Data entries
---*---

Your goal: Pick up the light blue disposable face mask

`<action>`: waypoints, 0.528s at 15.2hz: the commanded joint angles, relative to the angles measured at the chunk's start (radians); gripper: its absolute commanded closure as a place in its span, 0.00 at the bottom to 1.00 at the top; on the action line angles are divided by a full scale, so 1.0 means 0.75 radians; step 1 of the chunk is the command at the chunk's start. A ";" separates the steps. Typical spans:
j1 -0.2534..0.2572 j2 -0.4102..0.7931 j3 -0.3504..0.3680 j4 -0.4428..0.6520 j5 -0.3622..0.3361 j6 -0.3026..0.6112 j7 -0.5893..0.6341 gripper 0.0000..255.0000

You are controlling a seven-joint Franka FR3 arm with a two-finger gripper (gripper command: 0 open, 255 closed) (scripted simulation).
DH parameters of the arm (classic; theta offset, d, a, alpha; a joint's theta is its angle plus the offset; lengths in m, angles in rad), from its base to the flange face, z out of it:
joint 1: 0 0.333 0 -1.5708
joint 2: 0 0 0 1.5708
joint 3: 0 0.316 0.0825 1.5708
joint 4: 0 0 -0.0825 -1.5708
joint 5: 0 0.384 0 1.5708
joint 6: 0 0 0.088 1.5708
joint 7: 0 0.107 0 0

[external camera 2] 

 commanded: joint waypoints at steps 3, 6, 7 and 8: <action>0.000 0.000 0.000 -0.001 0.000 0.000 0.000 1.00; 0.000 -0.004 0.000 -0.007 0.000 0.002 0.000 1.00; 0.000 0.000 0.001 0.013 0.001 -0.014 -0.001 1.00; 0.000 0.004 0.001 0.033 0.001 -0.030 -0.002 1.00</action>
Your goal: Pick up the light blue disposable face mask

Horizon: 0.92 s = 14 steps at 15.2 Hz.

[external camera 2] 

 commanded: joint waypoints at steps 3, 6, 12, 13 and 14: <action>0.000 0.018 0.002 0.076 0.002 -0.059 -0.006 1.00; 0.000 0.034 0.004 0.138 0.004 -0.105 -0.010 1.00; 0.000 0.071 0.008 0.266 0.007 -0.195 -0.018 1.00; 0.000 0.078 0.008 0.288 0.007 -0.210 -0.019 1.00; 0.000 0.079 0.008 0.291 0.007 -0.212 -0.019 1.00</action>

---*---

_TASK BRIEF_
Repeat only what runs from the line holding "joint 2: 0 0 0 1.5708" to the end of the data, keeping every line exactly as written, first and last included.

_YOUR RESPONSE_
joint 2: 0 0 0 1.5708
joint 3: 0 0.316 0.0825 1.5708
joint 4: 0 0 -0.0825 -1.5708
joint 5: 0 0.384 0 1.5708
joint 6: 0 0 0.088 1.5708
joint 7: 0 0.107 0 0

[external camera 2] 

 commanded: joint waypoints at steps 3, 6, 7 and 8: <action>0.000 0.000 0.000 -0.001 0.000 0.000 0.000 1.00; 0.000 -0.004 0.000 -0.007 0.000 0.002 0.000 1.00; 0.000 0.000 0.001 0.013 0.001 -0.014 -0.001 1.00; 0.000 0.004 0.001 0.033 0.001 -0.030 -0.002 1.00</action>
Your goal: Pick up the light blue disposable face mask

Horizon: 0.92 s = 14 steps at 15.2 Hz.

[external camera 2] 

 commanded: joint waypoints at steps 3, 6, 12, 13 and 14: <action>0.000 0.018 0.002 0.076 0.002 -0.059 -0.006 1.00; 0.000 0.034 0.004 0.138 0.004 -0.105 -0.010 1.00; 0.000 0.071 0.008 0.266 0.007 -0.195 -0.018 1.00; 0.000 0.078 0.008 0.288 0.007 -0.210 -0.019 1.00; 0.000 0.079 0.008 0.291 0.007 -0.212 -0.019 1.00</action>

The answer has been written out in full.